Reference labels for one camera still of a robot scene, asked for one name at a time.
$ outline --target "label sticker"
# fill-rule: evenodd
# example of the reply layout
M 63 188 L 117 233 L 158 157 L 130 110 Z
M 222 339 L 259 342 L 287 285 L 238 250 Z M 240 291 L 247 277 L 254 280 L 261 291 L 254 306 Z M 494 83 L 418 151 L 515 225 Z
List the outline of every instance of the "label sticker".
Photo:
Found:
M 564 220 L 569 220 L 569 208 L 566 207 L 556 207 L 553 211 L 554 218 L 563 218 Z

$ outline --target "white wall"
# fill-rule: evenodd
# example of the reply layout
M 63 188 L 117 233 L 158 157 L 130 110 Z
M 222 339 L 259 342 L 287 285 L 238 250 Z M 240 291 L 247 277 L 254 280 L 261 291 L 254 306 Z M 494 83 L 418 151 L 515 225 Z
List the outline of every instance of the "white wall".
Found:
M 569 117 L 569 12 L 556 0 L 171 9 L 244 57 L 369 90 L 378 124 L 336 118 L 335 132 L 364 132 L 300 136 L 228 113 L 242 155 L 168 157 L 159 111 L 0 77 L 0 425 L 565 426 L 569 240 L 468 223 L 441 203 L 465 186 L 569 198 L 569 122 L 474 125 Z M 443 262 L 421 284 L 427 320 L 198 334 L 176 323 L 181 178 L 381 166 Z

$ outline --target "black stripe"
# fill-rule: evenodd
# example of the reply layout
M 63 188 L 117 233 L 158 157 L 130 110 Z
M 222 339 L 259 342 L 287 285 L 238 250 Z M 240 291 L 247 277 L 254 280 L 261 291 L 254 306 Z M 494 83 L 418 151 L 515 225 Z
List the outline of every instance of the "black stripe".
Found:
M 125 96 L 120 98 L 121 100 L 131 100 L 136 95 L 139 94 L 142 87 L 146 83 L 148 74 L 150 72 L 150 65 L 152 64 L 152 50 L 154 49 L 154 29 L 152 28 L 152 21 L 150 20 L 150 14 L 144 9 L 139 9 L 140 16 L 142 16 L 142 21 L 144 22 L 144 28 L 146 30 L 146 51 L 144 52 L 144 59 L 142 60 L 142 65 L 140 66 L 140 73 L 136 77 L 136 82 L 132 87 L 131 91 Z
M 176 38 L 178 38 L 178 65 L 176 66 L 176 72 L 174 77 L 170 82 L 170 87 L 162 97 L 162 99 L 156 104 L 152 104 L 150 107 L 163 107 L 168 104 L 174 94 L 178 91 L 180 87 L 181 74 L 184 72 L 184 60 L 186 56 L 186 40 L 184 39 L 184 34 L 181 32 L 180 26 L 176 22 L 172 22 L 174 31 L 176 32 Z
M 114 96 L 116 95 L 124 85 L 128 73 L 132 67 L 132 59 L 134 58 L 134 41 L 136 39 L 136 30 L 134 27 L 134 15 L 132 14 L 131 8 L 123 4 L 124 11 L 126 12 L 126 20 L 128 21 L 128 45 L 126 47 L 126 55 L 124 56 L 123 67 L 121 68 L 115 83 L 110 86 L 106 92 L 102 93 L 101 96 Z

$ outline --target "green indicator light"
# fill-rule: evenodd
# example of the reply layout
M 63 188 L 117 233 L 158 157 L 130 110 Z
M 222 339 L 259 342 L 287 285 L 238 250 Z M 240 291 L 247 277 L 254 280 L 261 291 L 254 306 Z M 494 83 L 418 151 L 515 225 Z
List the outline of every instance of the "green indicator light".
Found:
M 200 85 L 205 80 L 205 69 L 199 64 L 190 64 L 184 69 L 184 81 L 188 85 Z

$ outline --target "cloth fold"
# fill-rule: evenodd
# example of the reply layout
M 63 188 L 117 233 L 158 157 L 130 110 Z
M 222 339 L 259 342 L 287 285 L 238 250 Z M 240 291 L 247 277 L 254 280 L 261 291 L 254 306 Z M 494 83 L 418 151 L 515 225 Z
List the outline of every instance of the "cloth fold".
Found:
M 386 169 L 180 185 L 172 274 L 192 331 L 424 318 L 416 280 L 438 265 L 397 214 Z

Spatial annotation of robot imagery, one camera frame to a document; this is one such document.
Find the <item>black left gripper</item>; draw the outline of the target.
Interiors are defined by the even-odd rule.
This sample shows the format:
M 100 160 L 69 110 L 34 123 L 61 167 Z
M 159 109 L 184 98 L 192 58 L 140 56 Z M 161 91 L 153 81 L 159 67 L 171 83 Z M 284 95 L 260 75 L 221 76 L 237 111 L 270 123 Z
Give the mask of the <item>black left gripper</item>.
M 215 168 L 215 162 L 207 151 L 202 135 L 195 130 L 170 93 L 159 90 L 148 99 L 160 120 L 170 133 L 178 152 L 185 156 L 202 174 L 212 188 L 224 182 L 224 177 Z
- - -
Once you have read the records, repeat them all exactly.

Reference labels for one camera still of a robot scene, asked for one name at a time.
$ outline --target "label sticker"
# fill-rule: evenodd
# example of the reply layout
M 63 188 L 117 233 L 158 157 L 130 110 Z
M 222 339 L 259 342 L 287 285 L 238 250 Z M 240 291 L 247 277 L 254 280 L 261 291 L 254 306 Z M 494 83 L 418 151 L 515 225 Z
List the outline of every instance of the "label sticker".
Photo:
Found:
M 564 220 L 569 220 L 569 208 L 566 207 L 556 207 L 553 211 L 554 218 L 563 218 Z

$ outline --target "white wall"
# fill-rule: evenodd
# example of the reply layout
M 63 188 L 117 233 L 158 157 L 130 110 Z
M 222 339 L 259 342 L 287 285 L 238 250 Z M 240 291 L 247 277 L 254 280 L 261 291 L 254 306 Z M 494 83 L 418 151 L 515 225 Z
List the outline of every instance of the "white wall".
Found:
M 569 117 L 569 12 L 556 0 L 171 9 L 244 57 L 369 90 L 378 124 L 336 118 L 335 132 L 364 132 L 300 136 L 228 113 L 242 155 L 168 157 L 159 111 L 0 77 L 0 425 L 565 426 L 569 240 L 468 223 L 441 203 L 465 186 L 569 198 L 569 122 L 474 125 Z M 443 262 L 421 284 L 427 320 L 198 334 L 176 323 L 181 178 L 381 166 Z

$ outline --target "black stripe"
# fill-rule: evenodd
# example of the reply layout
M 63 188 L 117 233 L 158 157 L 130 110 Z
M 222 339 L 259 342 L 287 285 L 238 250 Z M 240 291 L 247 277 L 254 280 L 261 291 L 254 306 Z M 494 83 L 418 151 L 515 225 Z
List the outline of every instance of the "black stripe".
Found:
M 125 96 L 120 98 L 121 100 L 131 100 L 136 95 L 139 94 L 142 87 L 146 83 L 148 74 L 150 72 L 150 65 L 152 64 L 152 50 L 154 49 L 154 29 L 152 28 L 152 21 L 150 20 L 150 14 L 144 9 L 139 9 L 140 16 L 142 16 L 142 21 L 144 22 L 144 28 L 146 30 L 146 51 L 144 52 L 144 59 L 142 60 L 142 65 L 140 66 L 140 73 L 136 77 L 136 82 L 132 87 L 131 91 Z
M 176 38 L 178 38 L 178 65 L 176 66 L 176 72 L 174 77 L 170 82 L 170 87 L 162 97 L 162 99 L 156 104 L 152 104 L 150 107 L 163 107 L 168 104 L 174 94 L 178 91 L 180 87 L 181 74 L 184 72 L 184 60 L 186 56 L 186 40 L 184 39 L 184 34 L 181 32 L 180 26 L 176 22 L 172 22 L 174 31 L 176 32 Z
M 114 96 L 116 95 L 124 85 L 128 73 L 132 67 L 132 59 L 134 58 L 134 41 L 136 39 L 136 30 L 134 27 L 134 15 L 132 14 L 131 8 L 123 4 L 124 11 L 126 12 L 126 20 L 128 21 L 128 45 L 126 47 L 126 55 L 124 56 L 123 67 L 121 68 L 115 83 L 110 86 L 106 92 L 102 93 L 101 96 Z

$ outline --target "green indicator light"
# fill-rule: evenodd
# example of the reply layout
M 63 188 L 117 233 L 158 157 L 130 110 Z
M 222 339 L 259 342 L 287 285 L 238 250 Z M 240 291 L 247 277 L 254 280 L 261 291 L 254 306 Z M 494 83 L 418 151 L 515 225 Z
List the outline of every instance of the "green indicator light".
Found:
M 200 85 L 205 80 L 205 69 L 199 64 L 190 64 L 184 69 L 184 81 L 188 85 Z

$ outline --target "cloth fold"
# fill-rule: evenodd
# example of the reply layout
M 63 188 L 117 233 L 158 157 L 130 110 Z
M 222 339 L 259 342 L 287 285 L 238 250 Z M 240 291 L 247 277 L 254 280 L 261 291 L 254 306 Z M 494 83 L 418 151 L 515 225 Z
List the outline of every instance of the "cloth fold".
Found:
M 386 169 L 180 185 L 172 274 L 192 331 L 424 318 L 416 280 L 438 265 L 397 214 Z

Spatial annotation of robot imagery, one camera frame to a document; this is one such document.
Find the <item>black left gripper</item>; draw the outline of the target.
Interiors are defined by the even-odd rule.
This sample shows the format:
M 100 160 L 69 110 L 34 123 L 61 167 Z
M 159 109 L 184 98 L 192 58 L 140 56 Z M 161 91 L 153 81 L 159 67 L 171 83 Z M 284 95 L 260 75 L 221 76 L 237 111 L 270 123 Z
Give the mask of the <item>black left gripper</item>.
M 215 168 L 215 162 L 207 151 L 202 135 L 195 130 L 170 93 L 159 90 L 148 99 L 160 120 L 170 133 L 178 152 L 185 156 L 202 174 L 212 188 L 224 182 L 224 177 Z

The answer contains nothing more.